Lokogoma (or 'Lokogoma Cadastral Zone C09') is a residential area of Abuja, the capital city of Nigeria. It is 30 minutes from the Nnamdi Azikiwe International Airport  and 25 minutes from the city centre and It is still in development.

Lokogoma has undergone a lot of development over the recent years and with this has come a significant increase in population. A number of gated housing estates have sprung up along the Lokogoma expressway.

History 
The word Loko goma, is a Hausa word that means ten (10) streets. Lokogoma started when the former minister of Abuja created more land for people seeking land outside the city centre. In May 2022, some Abuja Okada riders set houses on fire in Lokogoma over colleagues’ death.

Neighborhood overview 
As of January 2021, there are numerous places for residents to obtain needed items as well as places to relax.

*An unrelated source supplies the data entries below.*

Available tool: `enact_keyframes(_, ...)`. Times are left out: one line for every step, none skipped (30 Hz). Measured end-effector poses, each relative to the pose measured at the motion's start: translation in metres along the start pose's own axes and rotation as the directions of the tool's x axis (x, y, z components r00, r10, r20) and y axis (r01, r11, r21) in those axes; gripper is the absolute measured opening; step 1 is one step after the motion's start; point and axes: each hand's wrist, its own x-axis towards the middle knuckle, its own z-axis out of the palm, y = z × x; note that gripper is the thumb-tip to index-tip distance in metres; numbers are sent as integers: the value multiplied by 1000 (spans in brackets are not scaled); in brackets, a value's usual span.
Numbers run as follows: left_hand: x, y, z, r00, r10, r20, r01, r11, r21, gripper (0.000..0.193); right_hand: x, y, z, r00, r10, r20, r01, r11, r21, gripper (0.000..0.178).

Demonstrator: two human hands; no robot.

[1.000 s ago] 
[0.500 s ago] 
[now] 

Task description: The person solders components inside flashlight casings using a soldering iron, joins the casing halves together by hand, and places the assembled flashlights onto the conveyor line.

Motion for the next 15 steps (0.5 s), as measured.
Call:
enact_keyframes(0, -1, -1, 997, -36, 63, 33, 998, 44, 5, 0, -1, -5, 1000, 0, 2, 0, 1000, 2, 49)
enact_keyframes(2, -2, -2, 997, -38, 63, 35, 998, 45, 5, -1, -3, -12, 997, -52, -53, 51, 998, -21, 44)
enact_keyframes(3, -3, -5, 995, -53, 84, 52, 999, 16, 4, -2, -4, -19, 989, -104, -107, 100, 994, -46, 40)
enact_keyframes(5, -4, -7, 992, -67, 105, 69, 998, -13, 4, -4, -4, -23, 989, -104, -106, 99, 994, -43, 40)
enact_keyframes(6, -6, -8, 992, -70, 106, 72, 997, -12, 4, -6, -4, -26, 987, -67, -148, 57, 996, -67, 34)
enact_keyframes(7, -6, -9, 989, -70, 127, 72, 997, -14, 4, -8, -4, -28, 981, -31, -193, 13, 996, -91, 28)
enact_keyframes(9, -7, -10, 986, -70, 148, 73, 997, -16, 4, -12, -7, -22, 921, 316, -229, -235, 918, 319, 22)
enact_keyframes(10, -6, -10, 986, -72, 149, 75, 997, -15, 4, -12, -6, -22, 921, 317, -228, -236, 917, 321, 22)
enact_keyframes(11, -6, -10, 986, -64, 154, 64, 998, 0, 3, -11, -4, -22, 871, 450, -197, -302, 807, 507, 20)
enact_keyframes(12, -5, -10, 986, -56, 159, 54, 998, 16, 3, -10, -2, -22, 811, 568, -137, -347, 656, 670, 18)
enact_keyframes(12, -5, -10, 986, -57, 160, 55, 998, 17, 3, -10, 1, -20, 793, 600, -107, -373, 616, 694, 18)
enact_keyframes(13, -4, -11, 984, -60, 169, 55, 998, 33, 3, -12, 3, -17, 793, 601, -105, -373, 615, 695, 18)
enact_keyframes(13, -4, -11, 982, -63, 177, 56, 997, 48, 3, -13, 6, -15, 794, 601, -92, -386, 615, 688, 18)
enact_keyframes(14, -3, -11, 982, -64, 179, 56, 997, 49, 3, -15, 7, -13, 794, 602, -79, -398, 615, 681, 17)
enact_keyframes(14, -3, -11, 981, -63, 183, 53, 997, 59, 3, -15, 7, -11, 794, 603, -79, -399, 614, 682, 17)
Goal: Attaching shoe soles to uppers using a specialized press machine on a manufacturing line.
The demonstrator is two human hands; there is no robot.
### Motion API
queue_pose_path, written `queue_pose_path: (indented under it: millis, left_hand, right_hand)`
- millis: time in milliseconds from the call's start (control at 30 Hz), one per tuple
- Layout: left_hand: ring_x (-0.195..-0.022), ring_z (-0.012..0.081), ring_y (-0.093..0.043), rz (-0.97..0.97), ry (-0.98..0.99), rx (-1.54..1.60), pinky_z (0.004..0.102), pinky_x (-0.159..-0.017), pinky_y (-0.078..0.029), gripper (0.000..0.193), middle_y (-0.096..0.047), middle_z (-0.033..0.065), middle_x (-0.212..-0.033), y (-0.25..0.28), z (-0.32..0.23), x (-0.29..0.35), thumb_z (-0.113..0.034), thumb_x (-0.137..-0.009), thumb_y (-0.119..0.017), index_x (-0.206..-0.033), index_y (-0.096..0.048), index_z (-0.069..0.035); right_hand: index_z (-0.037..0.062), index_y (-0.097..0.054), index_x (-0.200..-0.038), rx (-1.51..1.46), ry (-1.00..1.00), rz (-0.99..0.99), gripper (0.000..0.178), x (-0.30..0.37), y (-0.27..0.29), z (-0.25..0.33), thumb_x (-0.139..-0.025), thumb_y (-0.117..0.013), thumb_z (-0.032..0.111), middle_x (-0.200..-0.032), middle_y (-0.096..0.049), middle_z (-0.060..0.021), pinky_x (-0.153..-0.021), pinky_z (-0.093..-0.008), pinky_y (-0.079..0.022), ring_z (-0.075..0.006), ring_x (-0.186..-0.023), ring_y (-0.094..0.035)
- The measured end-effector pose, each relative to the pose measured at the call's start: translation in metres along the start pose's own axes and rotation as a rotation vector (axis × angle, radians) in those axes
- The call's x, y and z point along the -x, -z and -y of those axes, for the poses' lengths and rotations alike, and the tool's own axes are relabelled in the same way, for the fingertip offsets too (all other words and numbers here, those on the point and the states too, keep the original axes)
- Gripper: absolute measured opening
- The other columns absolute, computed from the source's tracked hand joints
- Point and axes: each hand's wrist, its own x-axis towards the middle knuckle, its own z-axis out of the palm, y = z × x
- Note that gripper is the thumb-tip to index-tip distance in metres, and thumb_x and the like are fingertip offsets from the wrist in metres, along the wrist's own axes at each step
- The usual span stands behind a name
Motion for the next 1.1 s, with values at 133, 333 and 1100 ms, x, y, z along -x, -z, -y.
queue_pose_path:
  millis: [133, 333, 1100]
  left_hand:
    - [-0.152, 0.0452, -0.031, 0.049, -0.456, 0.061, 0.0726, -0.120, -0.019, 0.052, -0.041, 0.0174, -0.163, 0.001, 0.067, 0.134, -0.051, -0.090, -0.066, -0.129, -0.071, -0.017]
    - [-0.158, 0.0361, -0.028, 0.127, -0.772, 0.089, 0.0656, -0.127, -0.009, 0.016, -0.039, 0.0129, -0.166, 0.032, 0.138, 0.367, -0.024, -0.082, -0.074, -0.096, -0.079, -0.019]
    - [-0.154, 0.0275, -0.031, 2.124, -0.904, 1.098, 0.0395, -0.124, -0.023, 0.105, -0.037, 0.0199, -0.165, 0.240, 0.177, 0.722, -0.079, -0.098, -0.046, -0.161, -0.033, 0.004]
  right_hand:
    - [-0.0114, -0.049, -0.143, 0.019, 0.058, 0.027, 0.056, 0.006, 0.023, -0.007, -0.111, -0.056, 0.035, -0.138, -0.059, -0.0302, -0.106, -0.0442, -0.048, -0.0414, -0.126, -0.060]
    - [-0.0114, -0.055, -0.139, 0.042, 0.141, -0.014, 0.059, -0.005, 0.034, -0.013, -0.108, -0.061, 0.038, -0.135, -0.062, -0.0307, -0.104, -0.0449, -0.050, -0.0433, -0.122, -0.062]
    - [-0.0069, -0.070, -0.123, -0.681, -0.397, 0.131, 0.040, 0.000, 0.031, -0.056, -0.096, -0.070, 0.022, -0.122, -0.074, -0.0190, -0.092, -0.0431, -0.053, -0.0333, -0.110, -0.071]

These include grocery outlets, sit-outs, eateries, mini shopping outlets, bars and fruit stores.

Prospects for Lokogoma

Lokogoma is arguably the fastest growing district in the Federal Capital Territory of Nigeria. It has over 35 estates within the lokogoma districts alone. It is largely a residential lay out with a few plazas for commerce and business. This makes it a densely populated location and suitable for products in the category of FMCGs. Recently, in 2020, during the covid-19 pandemic, a website was created to serve the locality and the neighbouring districts. The website is tagged lokogoma.com (which is same with the URL): lokogoma.com is built and managed primarily for the purpose of promoting businesses, products, services and brands within and around lokogoma. In order to promote and support start ups and small businesses in the district, registration unto the website is for free. Lokogoma.com and its related social media platforms provides updates for accommodation, property, recruitment, training, to mention a few. The website is being managed by a private firm.